This is a strange place: thousands of acres covered with a single broad-leafed plant dripping with cocktails of chemicals so poisonous that virtually all other life is unknown. There are few birds. Even insects struggle to survive. It is the eerie world of banana plantations - a green desert stretching for hundreds of miles across Central and South America.

Campaigning journalist David Ransom calls it the “dead zone”. When he visited Guatemala in 1999, he found the workers on the huge, pesticide-soaked plantations were doing little better than the insects.

They complained of foul-smelling chemicals being dropped on them from planes, despite promises from employers not to fumigate when workers were in the fields. They talked of the stench as the pesticides evaporated in the mid-afternoon heat and the sicknesses they suffered: sores on their feet, women unable to breast feed, nausea, nose bleeds and blurred vision.

The long-term effects may be much worse. In Costa Rica, estimates of the number of workers made sterile by chemicals that are now banned but were used on banana plantations in the past vary between 1,500 and 10,000 people. The higher figure, published by the leading English-language newspaper in the region, represents about 20 per cent of the workforce.

Women in the packing plants suffer DNAand chromosome deformities, according to researchers at the National University of Costa Rica. These may lead to cancer and birth defects. There are harrowing anecdotes of babies being born with their head four times the size of their body.

None of this is new to the ‘dead zone’. Around 150 years ago, this tragic landscape was covered with tropical forests, noisy with all kinds of life, beside oozing marshlands, mangrove swamps and a coastline boasting some of the most beautiful coral reefs in the world. In 1873, American entrepreneur Minor Cooper Keith arrived with a suggestively curved yellow foreign fruit.

Eve’s innocence was lost to an apple, but Central America’s was lost to a banana.
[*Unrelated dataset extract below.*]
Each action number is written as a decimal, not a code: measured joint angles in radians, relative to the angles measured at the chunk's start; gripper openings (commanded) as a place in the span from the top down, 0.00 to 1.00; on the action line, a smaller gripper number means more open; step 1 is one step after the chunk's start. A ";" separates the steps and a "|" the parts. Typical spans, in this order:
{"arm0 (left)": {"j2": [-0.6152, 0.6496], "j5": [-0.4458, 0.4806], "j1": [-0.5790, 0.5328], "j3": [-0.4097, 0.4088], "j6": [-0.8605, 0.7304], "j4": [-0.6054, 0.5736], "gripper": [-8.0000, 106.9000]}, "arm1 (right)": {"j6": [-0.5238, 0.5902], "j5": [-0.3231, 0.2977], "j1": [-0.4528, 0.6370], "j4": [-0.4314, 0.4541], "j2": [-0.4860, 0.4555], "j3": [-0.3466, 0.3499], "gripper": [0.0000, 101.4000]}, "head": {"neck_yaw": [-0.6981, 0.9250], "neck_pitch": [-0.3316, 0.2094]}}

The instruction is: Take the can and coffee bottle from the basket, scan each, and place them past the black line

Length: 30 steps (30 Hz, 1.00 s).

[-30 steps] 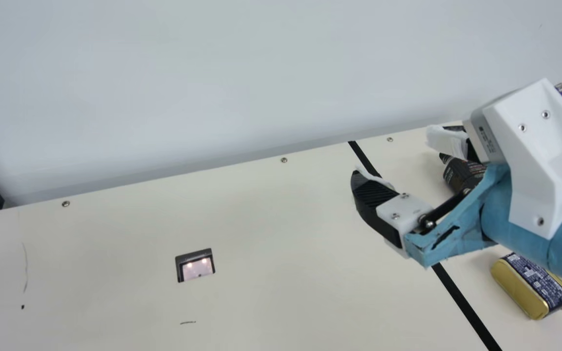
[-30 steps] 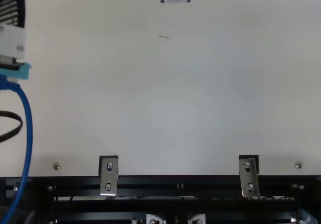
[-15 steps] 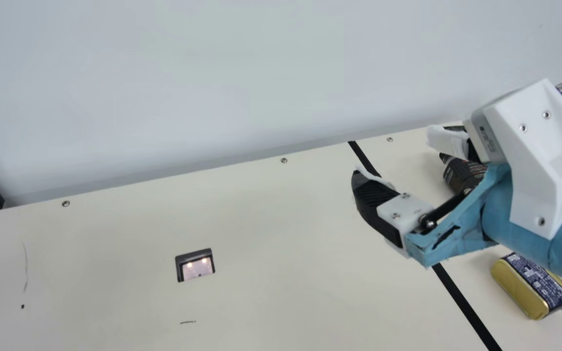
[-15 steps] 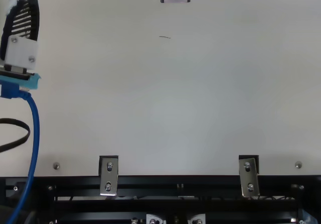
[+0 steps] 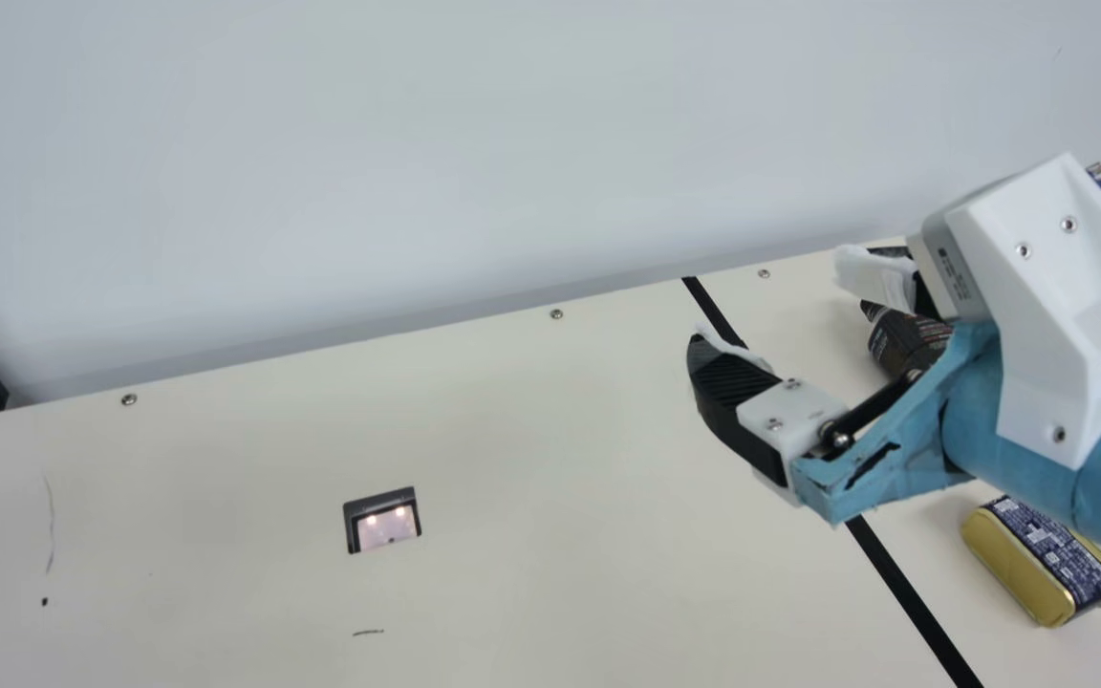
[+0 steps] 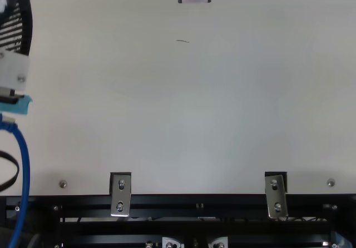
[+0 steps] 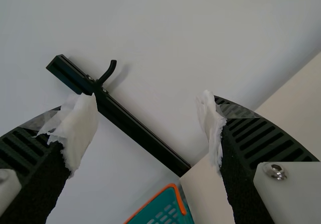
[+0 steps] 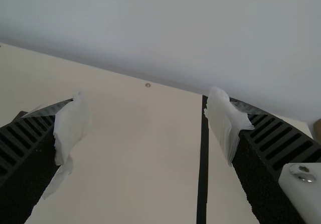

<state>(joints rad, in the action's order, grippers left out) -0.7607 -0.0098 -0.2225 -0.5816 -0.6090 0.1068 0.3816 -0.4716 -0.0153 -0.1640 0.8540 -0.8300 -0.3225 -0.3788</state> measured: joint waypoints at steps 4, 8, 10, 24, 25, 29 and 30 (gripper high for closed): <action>0.055 0.092 -0.015 0.017 0.054 0.046 0.15 | 0.000 0.000 0.000 0.000 0.000 0.000 0.00 | 0.000 -0.005; 0.127 0.172 -0.019 0.057 0.123 0.065 0.15 | 0.000 0.000 0.000 0.000 0.000 0.000 0.00 | 0.000 0.000; 0.159 0.199 -0.017 0.080 0.156 0.065 0.15 | 0.000 0.000 0.000 0.000 0.000 0.000 0.00 | 0.000 -0.005; 0.416 0.225 0.020 0.270 0.347 0.032 0.15 | 0.000 0.000 0.000 0.000 0.000 0.000 0.00 | 0.000 -0.005; 0.431 0.221 0.024 0.286 0.355 0.025 0.15 | 0.000 0.000 0.000 0.000 0.000 0.000 0.00 | 0.000 -0.005; 0.473 0.215 0.036 0.321 0.362 0.020 0.15 | 0.000 0.000 0.000 0.000 0.000 0.000 0.00 | 0.000 -0.005; 0.473 0.215 0.036 0.321 0.362 0.020 0.15 | 0.000 0.000 0.000 0.000 0.000 0.000 0.00 | 0.000 -0.005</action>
<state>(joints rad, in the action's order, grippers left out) -0.2873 0.2047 -0.1862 -0.2607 -0.2470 0.1272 0.3816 -0.4716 -0.0153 -0.1640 0.8540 -0.8300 -0.3225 -0.3839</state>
By the 1920s, the United Fruit Company - the huge corporation that grew out of Keith’s enterprise - had established a vice-like grip over the states of the region, known pejoratively as “banana republics”. The Guatemalan novelist Miguel Angel Asturias described Keith’s power: “He sneezes and president, whether general or lawyer falls... He rubs his behind on his chair and a revolution breaks out.”

Another writer, the Colombian Gabriel Garc!a M rquez, described in his book One Hundred Years of Solitude the gunning down of 400 striking United Fruit workers by the Colombian military in 1929. It was only part of a long history of violent suppression of workers’ complaints. Today, free organisation of unions is still not tolerated on many plantations.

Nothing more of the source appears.